An alarming 440 cases were registered in Mumbai under the Protection of Children from Sexual Offences (POCSO) Act between January 2014 and March 2015, a right to information (RTI) application has revealed.
A majority of the victims are between the age group of 1 and 14 years. A total of 635 cases have been registered in the city since the POCSO Act came into force in 2012, to curb the rising cases of child abuse. At least 749 accused have been arrested so far.
The Act was first applied in Mumbai in January 2013 against a bus attendant of a Juhu school for allegedly molesting a four-year-old girl. This means, between 2013 and 2014, 195 cases were reported, a number which has doubled now.
According to the statistics provided by the Mumbai police, 33 victims were below 5 years, 85 between 6 and 10 years, 114 between 11 and 14 years, while 185 were between 15 and 18 years of age. The age of 24 victims was not available with the police.
In the 440 cases, 43 accused were below 18 years, 196 were between 19 and 30 years, while 135 were above 31 years of age. The age of 66 accused was not available.
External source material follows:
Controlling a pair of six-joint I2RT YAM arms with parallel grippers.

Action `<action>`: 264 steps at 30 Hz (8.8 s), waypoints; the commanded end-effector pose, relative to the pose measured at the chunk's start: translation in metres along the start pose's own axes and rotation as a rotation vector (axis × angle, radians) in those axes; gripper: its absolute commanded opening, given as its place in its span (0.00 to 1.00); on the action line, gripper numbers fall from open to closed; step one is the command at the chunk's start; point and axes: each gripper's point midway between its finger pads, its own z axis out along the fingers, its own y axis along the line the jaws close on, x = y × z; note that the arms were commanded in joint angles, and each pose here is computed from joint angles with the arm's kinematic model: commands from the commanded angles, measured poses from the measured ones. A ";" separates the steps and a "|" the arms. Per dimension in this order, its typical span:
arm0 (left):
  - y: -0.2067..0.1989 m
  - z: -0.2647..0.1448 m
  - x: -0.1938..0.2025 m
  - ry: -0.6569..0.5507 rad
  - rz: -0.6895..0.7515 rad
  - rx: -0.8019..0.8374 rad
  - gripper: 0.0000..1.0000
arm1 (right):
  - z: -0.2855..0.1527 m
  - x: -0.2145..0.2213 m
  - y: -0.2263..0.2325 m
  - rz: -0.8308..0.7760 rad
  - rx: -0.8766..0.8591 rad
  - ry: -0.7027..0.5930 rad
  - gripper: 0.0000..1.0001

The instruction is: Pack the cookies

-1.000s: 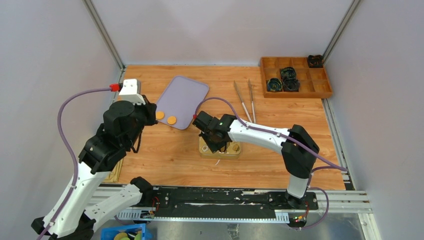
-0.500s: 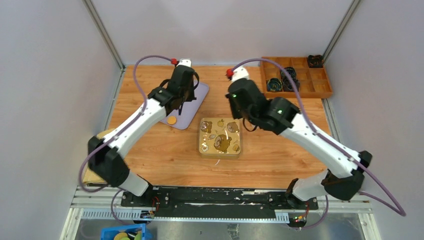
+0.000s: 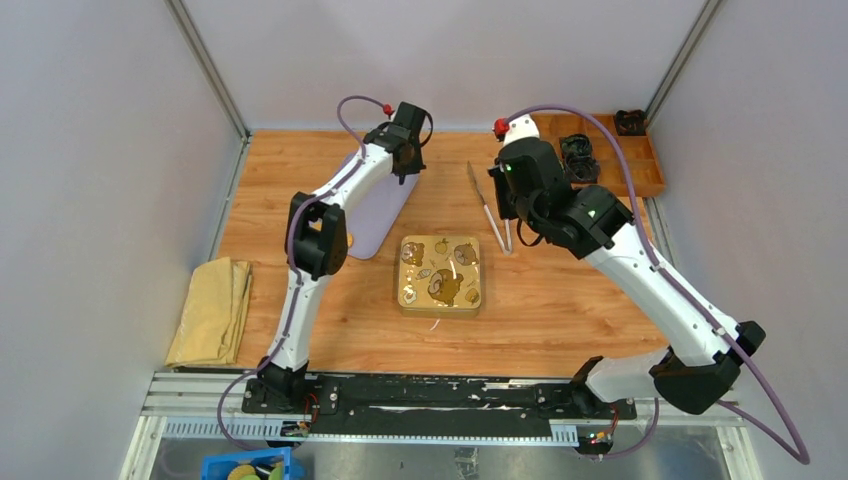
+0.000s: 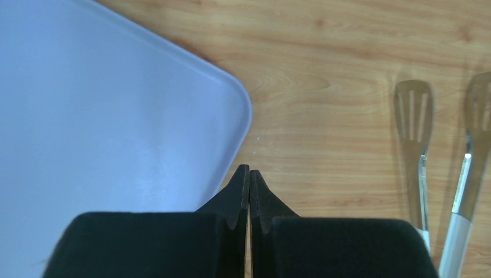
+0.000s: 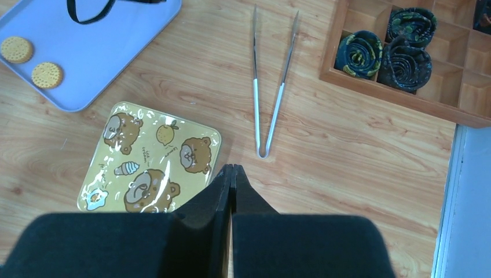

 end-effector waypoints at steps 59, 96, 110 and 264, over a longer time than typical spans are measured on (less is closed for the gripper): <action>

Of the 749 arrested accused, 251 are on bail, while 335 are in judicial custody. Reports of the other 163 are not available with the police.
Although the city police have been issued strict instructions to be extremely sensitive in handling POCSO cases, several cases have been highlighted where officers showed carelessness.
In April, assistant inspector S Nimbalkar from Antop Hill and assistant sub-inspector Jhavre (first name not available) from Wadala TT were suspended for violating protocol and displaying insensitivity while dealing with the rape case of a five-year-old girl.
When the case came to light, the child was not taken straight to the hospital, as protocol demands. Instead, the cops took her to the Wadala TT police station. They also wasted time arguing over issues relating to jurisdiction, deferring the child’s treatment.
Activist Chetan Kothari, who filed the RTI, said: “The police need to be more serious while investigating these cases.”
Deven Bharti, joint commissioner of police (law and order), said, “Police officers have been instructed to deal with POCSO cases sensitively. There was an increase in the cases as the police, according to the Supreme Court guidelines, register a minor’s missing case as abduction.”